Dunque
l’Italia si obbliga non più a un deficit del 3 per cento del pil ma a uno del
2,6. Costante, mobile, irraggiungibile, da Bruxelles e Francoforte l’asticella
del salto nel buio viene per l’Italia spostata sempre più a livelli
irraggiungibili. Così, distrattamente, in realtà come una condanna, l’effetto
annuncio è peggiore della “cosa”: la Banca centrale europea dice distrattamente
che “l’Italia rischia di non raggiungere l’obiettivo di contenere il deficit al
2,6 per cento del pil”, e i mercati si obbligano a disfarsi dei bot.
Può
darsi che sia Roma a sollecitare questi interventi, ma ciò non toglie che è l’“effetto
annuncio” a disastrare l’Italia da qualche tempo, sono ormai quattro anni. Alimentando
la sfiducia. Il bollettino della Bce trimestralmente,
il suo presidente mensilmente, e le Autorità Tedesche, che sono la vera banca
centrale, a turno settimanalmente. Perfidamente: in materia monetaria la discrezione è d’obbligo. E illegalmente. Quand’anche
i rilievi fossero fondati.
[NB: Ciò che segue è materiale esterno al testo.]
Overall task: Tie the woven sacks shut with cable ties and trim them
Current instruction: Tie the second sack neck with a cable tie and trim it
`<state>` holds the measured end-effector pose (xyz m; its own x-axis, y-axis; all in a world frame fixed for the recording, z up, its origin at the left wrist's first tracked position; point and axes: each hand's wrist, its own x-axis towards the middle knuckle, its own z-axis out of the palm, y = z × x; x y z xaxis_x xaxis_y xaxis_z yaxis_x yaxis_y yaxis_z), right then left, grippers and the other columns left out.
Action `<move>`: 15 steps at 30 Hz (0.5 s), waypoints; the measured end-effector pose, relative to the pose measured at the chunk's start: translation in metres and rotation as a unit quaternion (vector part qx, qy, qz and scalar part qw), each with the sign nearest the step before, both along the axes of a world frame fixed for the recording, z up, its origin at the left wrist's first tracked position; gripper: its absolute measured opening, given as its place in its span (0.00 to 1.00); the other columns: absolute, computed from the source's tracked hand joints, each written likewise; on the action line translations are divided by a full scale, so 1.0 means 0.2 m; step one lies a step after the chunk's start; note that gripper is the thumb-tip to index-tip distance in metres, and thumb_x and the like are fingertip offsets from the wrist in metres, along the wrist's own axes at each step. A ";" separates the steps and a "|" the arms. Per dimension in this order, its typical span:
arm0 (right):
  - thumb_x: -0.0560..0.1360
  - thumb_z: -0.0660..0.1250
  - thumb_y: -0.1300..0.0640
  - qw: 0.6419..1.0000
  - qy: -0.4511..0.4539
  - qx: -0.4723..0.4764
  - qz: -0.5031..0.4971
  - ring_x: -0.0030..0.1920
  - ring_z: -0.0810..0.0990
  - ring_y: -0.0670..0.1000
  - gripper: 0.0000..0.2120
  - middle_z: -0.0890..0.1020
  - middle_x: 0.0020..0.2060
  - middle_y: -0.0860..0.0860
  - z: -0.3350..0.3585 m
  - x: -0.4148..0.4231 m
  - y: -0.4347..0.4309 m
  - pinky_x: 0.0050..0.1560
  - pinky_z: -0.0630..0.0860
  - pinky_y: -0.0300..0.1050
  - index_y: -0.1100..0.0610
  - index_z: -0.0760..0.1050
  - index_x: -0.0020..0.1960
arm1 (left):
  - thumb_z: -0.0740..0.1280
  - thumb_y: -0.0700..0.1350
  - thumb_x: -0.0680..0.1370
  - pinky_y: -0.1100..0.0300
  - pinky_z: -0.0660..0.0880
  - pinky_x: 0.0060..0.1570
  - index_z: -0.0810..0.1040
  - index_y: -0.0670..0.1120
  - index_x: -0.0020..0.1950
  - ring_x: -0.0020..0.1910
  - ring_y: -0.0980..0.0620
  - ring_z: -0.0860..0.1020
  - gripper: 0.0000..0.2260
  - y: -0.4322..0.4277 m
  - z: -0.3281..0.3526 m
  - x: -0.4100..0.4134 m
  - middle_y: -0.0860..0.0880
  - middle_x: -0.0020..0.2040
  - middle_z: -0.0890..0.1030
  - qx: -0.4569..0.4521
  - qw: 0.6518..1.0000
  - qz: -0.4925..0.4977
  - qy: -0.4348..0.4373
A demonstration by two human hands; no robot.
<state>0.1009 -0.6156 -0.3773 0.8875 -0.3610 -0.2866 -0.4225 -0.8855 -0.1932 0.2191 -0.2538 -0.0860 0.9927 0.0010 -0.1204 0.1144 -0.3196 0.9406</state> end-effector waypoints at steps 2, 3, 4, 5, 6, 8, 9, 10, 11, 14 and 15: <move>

Quand’anche questi interventi fossero richiesti da
Roma.
È vero
– sembra impossibile ma è vero – che a Roma si privilegi, nel corpaccione molle
dello Stato, il “vincolo esterno”. Che Bruxelles decida per l’Italia. Inventato
da Guido Carli, che Scalfari definisce l’artefice del “miracolo italiano” negli
anni 1950-1960. Farsi richiamare all’ordine, o magari farsi scrivere una
lettera. Non importa con quale fondamento – la Bce ora vuole dall’Italia un
indebitamento ridotto al 2,6 per cento del pil, mentre il vincolo dei trattati è
al 3, e la Francia allegramente da un paio di anni sfora il 4. È una politica suicida. Senza
contare che stringere la cinghia in una recessione che dura ormai da cinque
anni ha il solo effetto di affrettare la fine – qualsiasi studente di economia
lo capisce. Che la Ue cioè non è intelligente, o magari non benevolente - non si sa cosa è peggio.